Saved entries:
::::

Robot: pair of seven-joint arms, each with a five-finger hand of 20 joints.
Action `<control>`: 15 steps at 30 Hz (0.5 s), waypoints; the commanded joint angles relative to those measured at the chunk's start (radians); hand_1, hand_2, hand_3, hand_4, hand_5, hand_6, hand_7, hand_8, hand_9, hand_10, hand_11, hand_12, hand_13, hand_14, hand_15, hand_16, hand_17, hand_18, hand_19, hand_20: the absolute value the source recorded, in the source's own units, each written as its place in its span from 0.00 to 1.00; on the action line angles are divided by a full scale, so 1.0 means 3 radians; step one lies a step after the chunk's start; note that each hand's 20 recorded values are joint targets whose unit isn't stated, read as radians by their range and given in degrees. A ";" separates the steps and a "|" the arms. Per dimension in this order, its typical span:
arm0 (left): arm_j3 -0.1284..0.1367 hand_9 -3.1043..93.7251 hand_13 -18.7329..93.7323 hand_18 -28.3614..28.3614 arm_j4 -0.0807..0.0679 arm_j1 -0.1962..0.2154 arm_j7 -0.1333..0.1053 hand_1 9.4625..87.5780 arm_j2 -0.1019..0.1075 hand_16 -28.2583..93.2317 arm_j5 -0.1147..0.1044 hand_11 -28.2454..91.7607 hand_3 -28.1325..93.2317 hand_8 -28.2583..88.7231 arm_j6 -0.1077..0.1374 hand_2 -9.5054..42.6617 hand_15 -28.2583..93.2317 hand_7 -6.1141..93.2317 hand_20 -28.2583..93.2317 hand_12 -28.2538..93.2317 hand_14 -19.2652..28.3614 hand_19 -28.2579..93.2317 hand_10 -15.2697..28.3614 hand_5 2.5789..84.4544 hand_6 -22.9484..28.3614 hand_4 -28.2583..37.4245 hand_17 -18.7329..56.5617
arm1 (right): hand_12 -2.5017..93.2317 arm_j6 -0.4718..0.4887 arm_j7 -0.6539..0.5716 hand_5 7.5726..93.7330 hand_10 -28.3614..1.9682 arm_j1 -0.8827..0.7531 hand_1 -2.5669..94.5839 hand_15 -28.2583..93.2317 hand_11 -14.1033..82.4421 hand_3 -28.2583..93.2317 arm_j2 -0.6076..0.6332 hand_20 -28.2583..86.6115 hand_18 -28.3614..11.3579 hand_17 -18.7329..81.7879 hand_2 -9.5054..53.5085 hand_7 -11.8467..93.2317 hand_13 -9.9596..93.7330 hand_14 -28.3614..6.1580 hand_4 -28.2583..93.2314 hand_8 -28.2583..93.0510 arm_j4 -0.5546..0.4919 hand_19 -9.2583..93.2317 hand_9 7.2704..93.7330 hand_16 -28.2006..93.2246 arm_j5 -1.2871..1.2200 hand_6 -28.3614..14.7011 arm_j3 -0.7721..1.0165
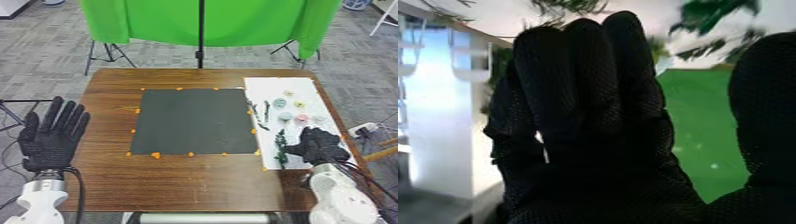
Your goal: Arrange flowers
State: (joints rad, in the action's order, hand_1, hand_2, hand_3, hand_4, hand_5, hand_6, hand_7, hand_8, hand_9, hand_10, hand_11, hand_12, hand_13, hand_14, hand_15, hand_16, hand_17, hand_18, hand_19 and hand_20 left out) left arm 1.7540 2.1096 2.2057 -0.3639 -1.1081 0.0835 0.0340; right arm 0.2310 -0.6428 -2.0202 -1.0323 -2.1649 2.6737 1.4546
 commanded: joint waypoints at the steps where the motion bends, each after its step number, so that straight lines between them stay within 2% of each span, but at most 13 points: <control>1: -0.0028 0.41 0.38 0.68 -0.0010 0.0047 0.0072 0.21 0.0017 0.17 -0.0048 0.33 0.84 0.17 0.0011 0.44 0.39 0.12 0.30 0.29 0.68 0.45 0.70 0.49 0.62 0.00 0.18 | 0.29 -0.0003 0.0028 0.74 0.35 0.0186 0.29 0.72 0.56 0.78 0.0028 0.51 0.05 0.49 0.00 0.40 0.73 0.39 0.00 0.12 0.0183 0.96 0.76 0.42 -0.0108 0.57 -0.0267; 4: -0.0026 0.41 0.38 0.68 -0.0026 0.0022 0.0096 0.21 0.0028 0.17 -0.0032 0.33 0.84 0.17 0.0001 0.44 0.39 0.12 0.30 0.29 0.68 0.45 0.70 0.49 0.62 0.00 0.18 | 0.29 -0.0004 0.0066 0.75 0.35 0.0201 0.29 0.72 0.55 0.78 -0.0005 0.50 0.05 0.49 0.00 0.32 0.74 0.38 0.00 0.13 0.0295 0.97 0.77 0.42 0.0081 0.55 -0.0384; 5: -0.0026 0.41 0.38 0.68 -0.0026 0.0024 0.0099 0.21 0.0025 0.17 -0.0042 0.33 0.84 0.17 0.0009 0.44 0.39 0.12 0.30 0.29 0.68 0.45 0.70 0.49 0.62 0.00 0.18 | 0.29 0.0070 0.0062 0.75 0.36 0.0223 0.32 0.72 0.54 0.79 -0.0014 0.50 0.05 0.49 0.00 0.30 0.74 0.39 0.00 0.13 0.0331 0.97 0.77 0.42 0.0074 0.55 -0.0423; 9: -0.0033 0.41 0.38 0.68 -0.0030 0.0030 0.0127 0.21 0.0016 0.17 -0.0082 0.33 0.84 0.17 0.0013 0.44 0.39 0.12 0.30 0.29 0.68 0.46 0.70 0.49 0.62 0.00 0.18 | 0.28 0.0059 0.0054 0.78 0.41 0.0281 0.41 0.73 0.54 0.84 -0.0038 0.50 0.05 0.51 0.00 0.32 0.77 0.43 0.00 0.13 0.0536 0.98 0.80 0.43 0.0170 0.59 -0.0601; 11: -0.0028 0.41 0.38 0.68 -0.0035 0.0023 0.0129 0.21 0.0017 0.17 -0.0081 0.33 0.84 0.17 0.0001 0.44 0.39 0.12 0.30 0.29 0.68 0.46 0.70 0.49 0.62 0.00 0.18 | 0.29 -0.0009 0.0072 0.80 0.43 0.0281 0.48 0.72 0.54 0.84 -0.0039 0.50 0.05 0.52 0.00 0.34 0.78 0.44 0.00 0.22 0.0619 0.99 0.82 0.43 0.0192 0.59 -0.0668; 13: -0.0015 0.41 0.38 0.68 -0.0028 0.0036 0.0109 0.21 0.0017 0.17 -0.0076 0.33 0.84 0.17 -0.0004 0.44 0.39 0.12 0.30 0.29 0.68 0.46 0.70 0.49 0.62 0.00 0.18 | 0.41 -0.0102 0.0036 0.83 0.48 0.0281 0.56 0.72 0.45 0.81 -0.0039 0.49 0.05 0.53 0.00 0.36 0.79 0.45 0.00 0.26 0.0689 0.99 0.87 0.44 0.0213 0.59 -0.0739; 15: 0.0000 0.41 0.38 0.68 -0.0025 0.0044 0.0099 0.21 0.0008 0.17 -0.0079 0.33 0.84 0.17 -0.0011 0.44 0.40 0.12 0.30 0.29 0.68 0.46 0.70 0.49 0.62 0.00 0.18 | 0.49 -0.0144 0.0037 0.87 0.51 0.0254 0.60 0.69 0.36 0.83 -0.0050 0.50 0.05 0.54 0.00 0.38 0.82 0.48 0.00 0.29 0.0707 1.00 0.93 0.50 0.0238 0.60 -0.0755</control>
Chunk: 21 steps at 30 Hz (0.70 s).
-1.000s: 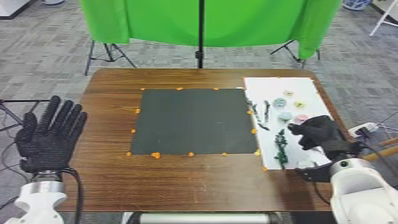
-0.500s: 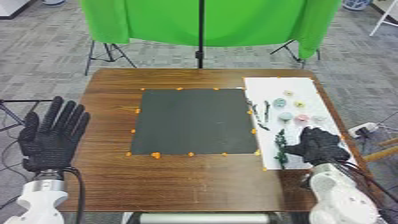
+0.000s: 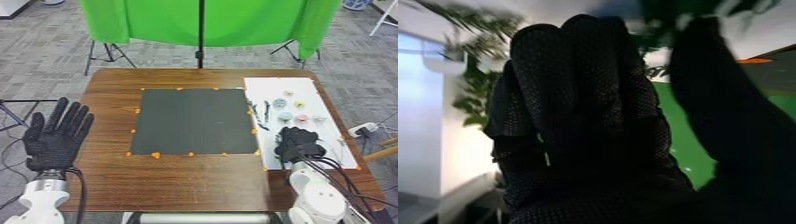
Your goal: Arrange flowers
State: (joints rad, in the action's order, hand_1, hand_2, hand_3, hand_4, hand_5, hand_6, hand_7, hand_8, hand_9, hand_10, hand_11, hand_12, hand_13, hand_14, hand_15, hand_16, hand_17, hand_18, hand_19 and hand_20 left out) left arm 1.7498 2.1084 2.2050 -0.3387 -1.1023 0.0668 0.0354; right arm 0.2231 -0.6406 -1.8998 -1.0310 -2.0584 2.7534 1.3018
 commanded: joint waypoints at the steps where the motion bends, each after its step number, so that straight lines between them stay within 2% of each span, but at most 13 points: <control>1: 0.0021 0.41 0.38 0.68 -0.0019 0.0051 0.0015 0.21 -0.0019 0.17 -0.0022 0.33 0.84 0.17 -0.0013 0.44 0.40 0.12 0.30 0.29 0.68 0.46 0.70 0.49 0.62 0.00 0.18 | 0.50 -0.0148 0.0030 0.88 0.52 -0.0164 0.61 0.68 0.35 0.83 -0.0064 0.50 0.07 0.56 0.00 0.39 0.83 0.49 0.00 0.30 0.0348 1.00 0.95 0.52 -0.0036 0.60 -0.0237; 6: 0.0057 0.41 0.38 0.68 -0.0008 0.0100 -0.0009 0.22 -0.0027 0.17 -0.0046 0.34 0.84 0.17 -0.0002 0.44 0.40 0.12 0.30 0.29 0.68 0.46 0.70 0.49 0.62 0.00 0.18 | 0.51 -0.0477 -0.0075 0.89 0.53 -0.0234 0.60 0.68 0.36 0.87 -0.0065 0.51 0.07 0.57 0.00 0.41 0.84 0.49 0.01 0.34 0.0226 1.00 0.96 0.53 -0.0061 0.59 -0.0163; 12: 0.0112 0.42 0.38 0.68 -0.0005 0.0126 -0.0067 0.22 -0.0028 0.17 -0.0097 0.34 0.84 0.17 -0.0005 0.44 0.40 0.12 0.30 0.29 0.68 0.46 0.70 0.49 0.62 0.00 0.18 | 0.49 -0.1326 -0.0334 0.88 0.52 -0.0331 0.58 0.67 0.36 0.88 -0.0006 0.51 0.05 0.58 0.00 0.41 0.84 0.48 0.05 0.38 -0.0125 1.00 0.96 0.52 0.0072 0.59 -0.0121; 13: 0.0125 0.42 0.38 0.68 -0.0019 0.0108 -0.0061 0.22 -0.0027 0.17 -0.0124 0.34 0.84 0.17 -0.0011 0.44 0.40 0.12 0.30 0.29 0.68 0.46 0.71 0.49 0.62 0.00 0.18 | 0.49 -0.1441 -0.0385 0.88 0.52 -0.0344 0.57 0.67 0.36 0.88 0.0010 0.51 0.04 0.58 0.00 0.41 0.84 0.48 0.05 0.39 -0.0200 1.00 0.96 0.52 0.0069 0.59 -0.0119; 15: 0.0164 0.42 0.38 0.68 -0.0018 0.0118 -0.0116 0.22 -0.0034 0.17 -0.0171 0.33 0.84 0.17 0.0004 0.44 0.40 0.12 0.30 0.29 0.68 0.46 0.71 0.50 0.62 0.00 0.18 | 0.49 -0.1713 -0.0353 0.88 0.52 -0.0339 0.57 0.67 0.36 0.88 0.0049 0.51 0.04 0.58 0.00 0.41 0.85 0.49 0.06 0.39 -0.0294 1.00 0.96 0.52 0.0070 0.59 -0.0114; 17: 0.0201 0.42 0.38 0.68 -0.0018 0.0138 -0.0149 0.22 -0.0033 0.17 -0.0127 0.33 0.84 0.17 0.0017 0.44 0.40 0.12 0.30 0.29 0.68 0.46 0.71 0.50 0.62 0.00 0.18 | 0.49 -0.1829 -0.0310 0.88 0.52 -0.0267 0.55 0.67 0.36 0.90 0.0095 0.51 0.04 0.59 0.00 0.41 0.85 0.48 0.06 0.39 -0.0355 1.00 0.96 0.52 0.0094 0.59 -0.0138; 21: 0.0247 0.42 0.39 0.68 0.0004 0.0190 -0.0191 0.22 0.0003 0.17 -0.0152 0.33 0.84 0.17 0.0038 0.44 0.39 0.12 0.30 0.28 0.68 0.46 0.70 0.50 0.62 0.00 0.18 | 0.49 -0.1888 -0.0242 0.88 0.53 0.0051 0.54 0.67 0.36 0.91 0.0099 0.52 0.04 0.58 0.00 0.41 0.85 0.48 0.05 0.40 -0.0440 1.00 0.96 0.52 -0.0238 0.58 -0.0322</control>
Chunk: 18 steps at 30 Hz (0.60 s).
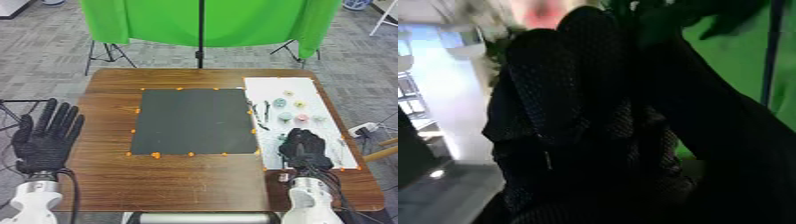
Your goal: Arrange flowers
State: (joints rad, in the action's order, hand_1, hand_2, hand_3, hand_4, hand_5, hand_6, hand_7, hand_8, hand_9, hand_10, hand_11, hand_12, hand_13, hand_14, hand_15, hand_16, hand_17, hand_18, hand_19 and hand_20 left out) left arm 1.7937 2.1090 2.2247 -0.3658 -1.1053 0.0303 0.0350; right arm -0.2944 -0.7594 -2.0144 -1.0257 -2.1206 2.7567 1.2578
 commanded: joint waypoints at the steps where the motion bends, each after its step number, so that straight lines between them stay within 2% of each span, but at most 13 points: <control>1: 0.0108 0.42 0.39 0.68 0.0013 0.0135 -0.0113 0.22 0.0009 0.17 -0.0043 0.33 0.84 0.17 0.0047 0.44 0.39 0.12 0.30 0.28 0.68 0.46 0.70 0.50 0.62 0.00 0.18 | 0.48 -0.0157 0.0182 0.88 0.52 0.0549 0.54 0.67 0.36 0.91 0.0062 0.52 0.04 0.58 0.00 0.41 0.85 0.48 0.05 0.40 -0.0215 1.00 0.96 0.52 -0.0324 0.58 -0.0239; 7: 0.0140 0.42 0.39 0.68 0.0044 0.0192 -0.0127 0.21 0.0047 0.17 -0.0059 0.33 0.84 0.17 0.0068 0.44 0.40 0.12 0.30 0.28 0.68 0.46 0.70 0.49 0.62 0.00 0.18 | 0.48 0.0051 0.0250 0.87 0.52 0.1269 0.54 0.67 0.36 0.91 -0.0186 0.52 0.05 0.58 0.00 0.42 0.84 0.48 0.05 0.40 -0.0041 1.00 0.96 0.52 -0.1011 0.58 -0.0592; 9: 0.0139 0.42 0.39 0.68 0.0023 0.0169 -0.0117 0.21 0.0055 0.17 -0.0072 0.33 0.84 0.17 0.0055 0.44 0.40 0.12 0.30 0.28 0.68 0.46 0.70 0.49 0.62 0.00 0.18 | 0.49 0.0199 0.0181 0.87 0.52 0.1504 0.54 0.67 0.36 0.91 -0.0276 0.52 0.05 0.58 0.00 0.42 0.84 0.48 0.05 0.40 -0.0014 1.00 0.96 0.52 -0.1455 0.58 -0.0650; 10: 0.0152 0.42 0.39 0.68 0.0001 0.0162 -0.0098 0.21 0.0060 0.17 -0.0077 0.33 0.84 0.17 0.0029 0.44 0.40 0.12 0.30 0.28 0.68 0.46 0.70 0.49 0.62 0.00 0.18 | 0.49 0.0273 0.0159 0.87 0.52 0.1600 0.54 0.67 0.36 0.91 -0.0327 0.52 0.05 0.58 0.00 0.43 0.84 0.48 0.05 0.40 0.0025 1.00 0.96 0.52 -0.1549 0.58 -0.0683; 12: 0.0188 0.41 0.38 0.68 -0.0037 0.0194 -0.0122 0.21 0.0073 0.17 -0.0211 0.33 0.84 0.17 -0.0127 0.44 0.39 0.11 0.30 0.28 0.68 0.46 0.70 0.49 0.62 0.00 0.18 | 0.49 0.0337 0.0209 0.86 0.53 0.1784 0.54 0.68 0.37 0.91 -0.0415 0.52 0.05 0.58 0.00 0.44 0.84 0.48 0.05 0.40 0.0161 1.00 0.95 0.52 -0.1626 0.58 -0.0784; 13: 0.0201 0.41 0.38 0.68 -0.0047 0.0198 -0.0112 0.21 0.0080 0.17 -0.0259 0.33 0.84 0.17 -0.0166 0.43 0.39 0.11 0.30 0.28 0.68 0.46 0.70 0.48 0.62 0.00 0.18 | 0.49 0.0358 0.0207 0.86 0.52 0.1866 0.54 0.68 0.37 0.90 -0.0441 0.52 0.05 0.58 0.00 0.44 0.83 0.48 0.06 0.40 0.0216 1.00 0.95 0.52 -0.1639 0.58 -0.0849; 16: 0.0217 0.41 0.38 0.68 -0.0049 0.0253 -0.0128 0.21 0.0095 0.17 -0.0223 0.33 0.83 0.17 -0.0193 0.42 0.39 0.11 0.30 0.28 0.67 0.45 0.70 0.47 0.61 0.00 0.18 | 0.49 0.0491 0.0177 0.85 0.53 0.2077 0.55 0.68 0.38 0.90 -0.0593 0.52 0.05 0.57 0.00 0.45 0.83 0.48 0.06 0.39 0.0400 1.00 0.94 0.52 -0.1747 0.59 -0.1023; 18: 0.0211 0.40 0.38 0.68 -0.0067 0.0261 -0.0124 0.21 0.0098 0.17 -0.0239 0.32 0.83 0.17 -0.0241 0.42 0.39 0.11 0.30 0.28 0.67 0.45 0.70 0.47 0.61 0.00 0.18 | 0.49 0.0585 0.0191 0.84 0.53 0.2216 0.55 0.69 0.38 0.90 -0.0704 0.52 0.05 0.57 0.00 0.45 0.83 0.48 0.06 0.39 0.0571 1.00 0.94 0.52 -0.1850 0.59 -0.1126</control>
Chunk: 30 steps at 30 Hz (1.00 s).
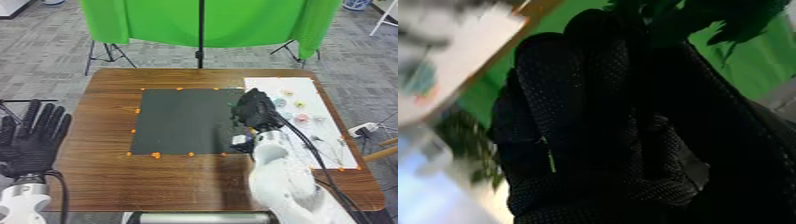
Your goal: Arrange flowers
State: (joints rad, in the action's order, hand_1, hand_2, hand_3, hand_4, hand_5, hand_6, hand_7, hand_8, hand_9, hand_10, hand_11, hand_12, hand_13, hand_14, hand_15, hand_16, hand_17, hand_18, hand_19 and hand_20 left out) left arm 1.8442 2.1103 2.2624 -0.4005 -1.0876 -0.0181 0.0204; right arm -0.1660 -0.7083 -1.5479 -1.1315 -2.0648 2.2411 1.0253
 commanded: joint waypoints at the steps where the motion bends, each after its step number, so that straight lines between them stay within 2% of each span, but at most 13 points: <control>1: 0.0031 0.40 0.38 0.68 -0.0089 0.0126 -0.0020 0.20 0.0050 0.17 -0.0084 0.32 0.83 0.17 -0.0220 0.42 0.38 0.11 0.30 0.28 0.68 0.45 0.70 0.47 0.60 0.00 0.18 | 0.49 0.0175 0.0038 0.84 0.53 0.0740 0.55 0.69 0.38 0.90 -0.0394 0.52 0.05 0.57 0.00 0.45 0.83 0.48 0.06 0.39 0.0482 1.00 0.94 0.52 -0.0175 0.59 -0.0410; 3: 0.0022 0.40 0.38 0.68 -0.0130 0.0120 -0.0037 0.20 0.0054 0.17 -0.0080 0.32 0.83 0.17 -0.0320 0.42 0.38 0.11 0.30 0.29 0.67 0.45 0.70 0.46 0.60 0.00 0.18 | 0.49 0.0364 0.0046 0.84 0.53 0.0855 0.55 0.69 0.38 0.90 -0.0493 0.52 0.06 0.57 0.00 0.46 0.83 0.48 0.06 0.39 0.0664 1.00 0.94 0.52 -0.0105 0.59 -0.0503; 6: 0.0004 0.40 0.38 0.69 -0.0138 0.0132 -0.0094 0.19 0.0096 0.17 -0.0083 0.32 0.83 0.17 -0.0389 0.41 0.37 0.10 0.30 0.29 0.67 0.44 0.69 0.45 0.60 0.00 0.18 | 0.49 0.0571 -0.0128 0.84 0.53 0.0977 0.55 0.69 0.39 0.90 -0.0631 0.52 0.06 0.57 0.00 0.46 0.83 0.49 0.06 0.39 0.0816 1.00 0.93 0.52 -0.0355 0.59 -0.0635; 9: -0.0056 0.39 0.38 0.69 -0.0153 0.0086 -0.0131 0.19 0.0151 0.18 -0.0082 0.31 0.83 0.17 -0.0364 0.41 0.37 0.10 0.30 0.29 0.67 0.44 0.69 0.45 0.60 0.00 0.18 | 0.49 0.0812 -0.0225 0.83 0.53 0.1027 0.54 0.70 0.39 0.90 -0.0803 0.52 0.06 0.58 0.00 0.47 0.82 0.49 0.06 0.39 0.0976 1.00 0.93 0.52 -0.0450 0.60 -0.0717; 10: -0.0054 0.39 0.38 0.69 -0.0135 0.0096 -0.0134 0.19 0.0154 0.18 -0.0082 0.31 0.83 0.17 -0.0348 0.41 0.37 0.10 0.30 0.29 0.67 0.44 0.69 0.45 0.60 0.00 0.18 | 0.49 0.0793 -0.0210 0.82 0.54 0.1013 0.54 0.70 0.39 0.90 -0.0870 0.52 0.06 0.58 0.00 0.48 0.82 0.49 0.06 0.39 0.1044 1.00 0.93 0.52 -0.0436 0.60 -0.0748; 12: -0.0111 0.39 0.38 0.69 -0.0160 -0.0016 -0.0054 0.19 0.0198 0.18 -0.0064 0.31 0.83 0.18 -0.0288 0.40 0.37 0.10 0.30 0.29 0.67 0.44 0.69 0.45 0.60 0.00 0.18 | 0.49 0.0651 -0.0290 0.82 0.54 0.0931 0.54 0.70 0.40 0.90 -0.1009 0.53 0.06 0.58 0.00 0.48 0.82 0.48 0.06 0.38 0.1133 1.00 0.93 0.51 -0.0290 0.60 -0.0750; 13: -0.0147 0.39 0.38 0.69 -0.0183 -0.0068 -0.0021 0.20 0.0222 0.18 -0.0051 0.31 0.84 0.18 -0.0287 0.40 0.37 0.10 0.30 0.29 0.67 0.44 0.69 0.45 0.60 0.00 0.18 | 0.49 0.0573 -0.0337 0.82 0.53 0.0886 0.54 0.70 0.40 0.90 -0.1059 0.53 0.06 0.58 0.00 0.49 0.82 0.48 0.06 0.38 0.1167 1.00 0.93 0.51 -0.0219 0.60 -0.0761; 15: -0.0201 0.40 0.38 0.69 -0.0198 -0.0121 -0.0004 0.21 0.0258 0.18 -0.0070 0.31 0.84 0.18 -0.0284 0.38 0.37 0.10 0.30 0.29 0.68 0.43 0.69 0.45 0.60 0.00 0.18 | 0.49 0.0702 -0.0393 0.81 0.53 0.0827 0.54 0.71 0.40 0.90 -0.1158 0.53 0.06 0.58 0.00 0.49 0.82 0.48 0.06 0.38 0.1221 1.00 0.93 0.51 -0.0170 0.59 -0.0743; 18: -0.0261 0.40 0.38 0.69 -0.0214 -0.0166 -0.0017 0.21 0.0275 0.18 -0.0068 0.31 0.84 0.18 -0.0288 0.38 0.37 0.10 0.30 0.29 0.68 0.43 0.70 0.45 0.60 0.00 0.18 | 0.48 0.0753 -0.0414 0.81 0.52 0.0814 0.54 0.71 0.40 0.90 -0.1264 0.54 0.06 0.58 0.00 0.50 0.82 0.47 0.06 0.38 0.1349 1.00 0.92 0.50 -0.0058 0.59 -0.0777; 20: -0.0287 0.40 0.38 0.69 -0.0224 -0.0193 0.0001 0.21 0.0277 0.18 -0.0073 0.31 0.84 0.18 -0.0264 0.38 0.37 0.10 0.30 0.29 0.68 0.43 0.70 0.45 0.60 0.00 0.18 | 0.47 0.0996 -0.0467 0.81 0.50 0.0808 0.53 0.72 0.43 0.89 -0.1340 0.55 0.05 0.58 0.00 0.50 0.81 0.44 0.06 0.37 0.1377 1.00 0.91 0.49 -0.0122 0.59 -0.0720; 22: -0.0311 0.40 0.38 0.69 -0.0241 -0.0227 0.0016 0.22 0.0290 0.18 -0.0078 0.31 0.84 0.18 -0.0260 0.38 0.37 0.10 0.30 0.29 0.67 0.43 0.69 0.45 0.60 0.00 0.18 | 0.43 0.0963 -0.0490 0.78 0.46 0.0801 0.52 0.75 0.46 0.88 -0.1376 0.56 0.05 0.58 0.00 0.50 0.79 0.40 0.06 0.37 0.1397 1.00 0.87 0.45 -0.0140 0.56 -0.0719; 28: -0.0310 0.40 0.38 0.69 -0.0239 -0.0225 0.0001 0.22 0.0291 0.18 -0.0074 0.32 0.84 0.18 -0.0263 0.38 0.37 0.11 0.31 0.29 0.67 0.43 0.69 0.46 0.60 0.00 0.18 | 0.30 0.0968 -0.0496 0.68 0.33 0.0781 0.47 0.77 0.59 0.87 -0.1372 0.57 0.04 0.56 0.00 0.52 0.75 0.34 0.05 0.34 0.1367 1.00 0.78 0.41 -0.0083 0.51 -0.0747; 30: -0.0310 0.41 0.38 0.69 -0.0242 -0.0224 -0.0016 0.22 0.0288 0.18 -0.0071 0.32 0.84 0.18 -0.0284 0.37 0.38 0.11 0.31 0.30 0.67 0.43 0.70 0.46 0.60 0.00 0.18 | 0.31 0.0947 -0.0482 0.65 0.29 0.0781 0.45 0.78 0.64 0.88 -0.1349 0.57 0.04 0.56 0.00 0.54 0.73 0.32 0.05 0.33 0.1351 1.00 0.73 0.41 -0.0059 0.50 -0.0767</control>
State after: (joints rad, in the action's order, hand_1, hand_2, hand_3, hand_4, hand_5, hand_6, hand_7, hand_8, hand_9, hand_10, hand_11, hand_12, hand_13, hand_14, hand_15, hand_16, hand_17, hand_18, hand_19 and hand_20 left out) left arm 1.7521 2.0452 2.1818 -0.4091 -1.0002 -0.0419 -0.0655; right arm 0.1507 -0.8416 -1.3066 -1.5376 -1.6517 2.2110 0.8111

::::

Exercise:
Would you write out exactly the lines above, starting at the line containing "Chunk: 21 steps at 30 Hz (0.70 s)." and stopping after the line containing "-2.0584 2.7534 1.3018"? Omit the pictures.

Written response:
Chunk: 21 steps at 30 Hz (0.70 s).
-1.000s: 
-0.500s: 
+0.000s: 
Your goal: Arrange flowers
State: (joints rad, in the action's order, hand_1, hand_2, hand_3, hand_4, hand_5, hand_6, hand_7, hand_8, hand_9, hand_10, hand_11, hand_12, hand_13, hand_14, hand_15, hand_16, hand_17, hand_18, hand_19 and hand_20 left out) left arm 1.7498 2.1084 2.2050 -0.3387 -1.1023 0.0668 0.0354; right arm 0.2231 -0.6406 -1.8998 -1.0310 -2.0584 2.7534 1.3018

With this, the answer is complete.